Different database drivers use different parameter styles like :param
, %(param)
, ?
, etc. Gramex uses
SQLAlchemy’s TextClause.bindparams()
to ensure :param
always works.
If you’re using gramex.cache.query to run queries, use:
gramex.cache.query('SELECT * FROM table WHERE updated >= :date', params={'date': ...}, state=...)
If you’re using pandas.read_sql, use:
pd.read_sql('SELECT * FROM table WHERE updated >= :date', connection, params={'date': ...})
If you’re using SQLAlchemy, use:
connection.execute(sa.text('SELECT * FROM table WHERE updated >= :date'), date=...)

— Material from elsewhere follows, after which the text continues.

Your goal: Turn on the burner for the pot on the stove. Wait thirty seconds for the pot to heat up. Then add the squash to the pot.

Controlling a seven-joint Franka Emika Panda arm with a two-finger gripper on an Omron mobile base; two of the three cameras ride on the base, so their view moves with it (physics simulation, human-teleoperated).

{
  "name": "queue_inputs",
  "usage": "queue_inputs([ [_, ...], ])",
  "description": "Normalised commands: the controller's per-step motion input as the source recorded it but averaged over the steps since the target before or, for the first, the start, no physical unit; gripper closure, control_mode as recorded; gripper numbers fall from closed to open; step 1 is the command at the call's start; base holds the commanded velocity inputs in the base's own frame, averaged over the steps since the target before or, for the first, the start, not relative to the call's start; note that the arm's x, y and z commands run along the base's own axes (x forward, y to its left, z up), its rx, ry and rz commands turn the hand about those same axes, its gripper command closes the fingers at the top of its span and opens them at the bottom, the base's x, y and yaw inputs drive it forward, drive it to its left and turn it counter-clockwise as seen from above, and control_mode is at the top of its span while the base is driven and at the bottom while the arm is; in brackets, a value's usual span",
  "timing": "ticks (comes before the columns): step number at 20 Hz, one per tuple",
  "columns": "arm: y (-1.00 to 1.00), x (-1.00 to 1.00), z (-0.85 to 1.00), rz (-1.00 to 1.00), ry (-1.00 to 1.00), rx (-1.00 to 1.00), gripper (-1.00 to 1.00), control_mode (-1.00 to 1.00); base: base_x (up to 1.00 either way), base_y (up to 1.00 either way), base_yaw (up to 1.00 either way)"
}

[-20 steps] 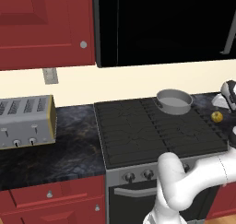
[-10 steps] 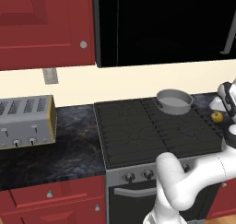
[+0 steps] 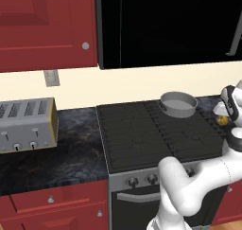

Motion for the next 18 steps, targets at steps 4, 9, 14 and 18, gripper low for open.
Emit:
queue_inputs([
  [4,0.00,0.00,-0.28,0.01,0.00,0.06,1.00,-1.00,0.00,0.00,0.00],
  [9,-0.01,-0.08,-0.13,0.00,0.00,0.08,1.00,-1.00,0.00,0.00,0.00],
  [14,-0.04,-0.17,0.45,0.00,-0.04,0.13,1.00,-1.00,0.00,0.00,0.00],
  [18,0.00,-0.14,0.46,0.00,-0.14,0.16,1.00,-1.00,0.00,0.00,0.00],
])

Different database drivers use different parameter styles like :param
, %(param)
, ?
, etc. Use
sa.text()
to ensure
:param
always works.
If the query depends on calculations, add them to args
. For example, instead of:
def bad_query_function(args):
date = datetime.strptime(args['date'], '%b %Y').strftime('%Y-%m-%d')

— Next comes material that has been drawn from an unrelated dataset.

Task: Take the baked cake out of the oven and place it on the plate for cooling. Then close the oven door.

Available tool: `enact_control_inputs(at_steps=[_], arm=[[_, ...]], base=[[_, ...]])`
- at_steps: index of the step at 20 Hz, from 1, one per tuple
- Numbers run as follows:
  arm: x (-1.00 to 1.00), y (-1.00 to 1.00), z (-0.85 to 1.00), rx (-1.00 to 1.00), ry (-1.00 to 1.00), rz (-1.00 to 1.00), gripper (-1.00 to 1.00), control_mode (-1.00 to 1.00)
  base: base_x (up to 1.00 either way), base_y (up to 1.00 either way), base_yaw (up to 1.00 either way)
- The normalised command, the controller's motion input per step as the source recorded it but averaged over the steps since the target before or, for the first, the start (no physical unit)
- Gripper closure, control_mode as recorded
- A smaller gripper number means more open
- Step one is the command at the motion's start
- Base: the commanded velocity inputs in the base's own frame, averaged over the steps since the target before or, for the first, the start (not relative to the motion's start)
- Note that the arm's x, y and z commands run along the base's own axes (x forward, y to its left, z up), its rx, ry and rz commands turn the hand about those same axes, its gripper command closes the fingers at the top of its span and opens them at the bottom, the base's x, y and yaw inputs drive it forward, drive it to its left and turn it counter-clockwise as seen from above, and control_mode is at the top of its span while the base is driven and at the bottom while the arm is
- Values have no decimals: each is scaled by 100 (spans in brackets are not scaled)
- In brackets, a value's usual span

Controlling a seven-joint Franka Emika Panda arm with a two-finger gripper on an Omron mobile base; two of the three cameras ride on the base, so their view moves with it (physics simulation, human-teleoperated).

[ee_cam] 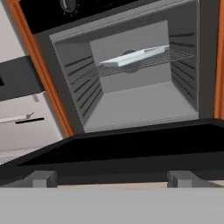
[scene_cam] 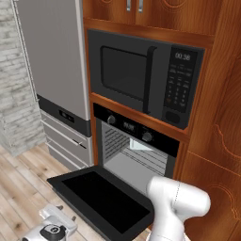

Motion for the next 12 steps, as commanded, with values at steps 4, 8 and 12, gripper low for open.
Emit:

return f'SELECT * FROM table WHERE updated >= "{date}"'
… use:
def good_query_function(args):
args['date'] = [datetime.strptime(args['date'], '%b %Y').strftime('%Y-%m-%d')]
return 'SELECT * FROM table WHERE updated >= :date'
# FormHandler will replace the :date with args['date'][0]

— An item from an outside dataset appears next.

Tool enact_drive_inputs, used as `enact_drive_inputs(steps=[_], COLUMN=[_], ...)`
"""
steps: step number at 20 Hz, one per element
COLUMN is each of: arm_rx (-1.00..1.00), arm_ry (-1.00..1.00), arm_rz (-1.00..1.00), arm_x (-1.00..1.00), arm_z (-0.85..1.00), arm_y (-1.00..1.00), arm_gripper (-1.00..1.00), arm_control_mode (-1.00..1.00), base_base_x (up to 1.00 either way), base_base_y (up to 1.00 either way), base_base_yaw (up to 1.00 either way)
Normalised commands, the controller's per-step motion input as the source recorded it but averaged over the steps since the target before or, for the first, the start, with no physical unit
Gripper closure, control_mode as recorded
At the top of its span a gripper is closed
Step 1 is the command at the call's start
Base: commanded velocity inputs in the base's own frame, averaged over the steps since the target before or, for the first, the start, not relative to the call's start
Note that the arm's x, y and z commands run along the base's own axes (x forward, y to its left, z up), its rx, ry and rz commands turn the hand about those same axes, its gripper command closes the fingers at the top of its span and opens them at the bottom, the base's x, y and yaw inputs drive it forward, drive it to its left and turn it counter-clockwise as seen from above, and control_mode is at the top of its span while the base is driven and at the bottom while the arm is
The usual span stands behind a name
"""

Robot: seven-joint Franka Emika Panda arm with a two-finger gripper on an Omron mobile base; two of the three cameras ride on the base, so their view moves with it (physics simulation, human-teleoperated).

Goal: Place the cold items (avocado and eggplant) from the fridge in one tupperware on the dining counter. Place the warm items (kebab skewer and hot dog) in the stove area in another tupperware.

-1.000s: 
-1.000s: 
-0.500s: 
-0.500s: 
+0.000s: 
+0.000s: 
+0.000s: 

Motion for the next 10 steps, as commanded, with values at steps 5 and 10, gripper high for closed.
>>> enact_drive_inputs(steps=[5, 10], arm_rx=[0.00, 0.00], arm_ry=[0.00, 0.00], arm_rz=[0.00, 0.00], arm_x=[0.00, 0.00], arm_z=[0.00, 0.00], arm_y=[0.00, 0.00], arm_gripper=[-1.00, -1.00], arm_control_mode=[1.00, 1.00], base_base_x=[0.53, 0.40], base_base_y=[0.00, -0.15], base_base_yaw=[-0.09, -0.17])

Note: Keep calculated args names different from column names. Else it will filter results by those values, which you may not want.
Use argstype
to ensure that the
arguments are of the correct type. Use type
: for conversion and expanding: true
for lists in the IN
clause. For example:
url:
flags:
pattern: /sales-city
handler: FormHandler
kwargs:
url: sales.csv
query: SELECT * FROM sales WHERE city IN :cities AND sales > :min_sales
argstype:
# Use exanding: true when using a URL query parameter with an IN clause
cities: { type: str, expanding: true }
# Use type: to convert the argument to the right type
min_sales: { type: float }
CASE
to pick column namesNever pick the column name directly from user input. For example:
def bad_query_function(args):
return f'SELECT {args["col"][0]} FROM table'
Since parameters can only be used for values and not for column names,
use CASE
instead. For example:
def bad_query_function(args):
return f'SELECT * FROM table ORDER BY {args["col"]}'
def good_query_function(args):
return '''
SELECT * table
ORDER BY
(CASE WHEN :col = 'city' THEN city END) ASC,
(CASE WHEN :col = 'country' THEN country END) DESC
'''
If you cannot use CASE, at least ensure that the column name is from a valid list.
def good_query_function(args):
# Ensure that only these 2 columns we specify can be included.
if args["col"][0] in {'sales', 'growth'}:
return f'SELECT {args["col"][0]} FROM table'
If you must use args as values, sanitize them, e.g. with pymysql.escape_string(var)
:
def safe_query_function(args):
calc_val = pymysql.escape_string(str(calculate(args)))
# nosec: This is SQL-injection safe because we've sanitized the value
return f'SELECT * FROM table WHERE col > {calc_val}' # nosec B608
If possible, use a database account with read-only access, and only to only the data that it needs. But this only protects against information destruction, not leakage.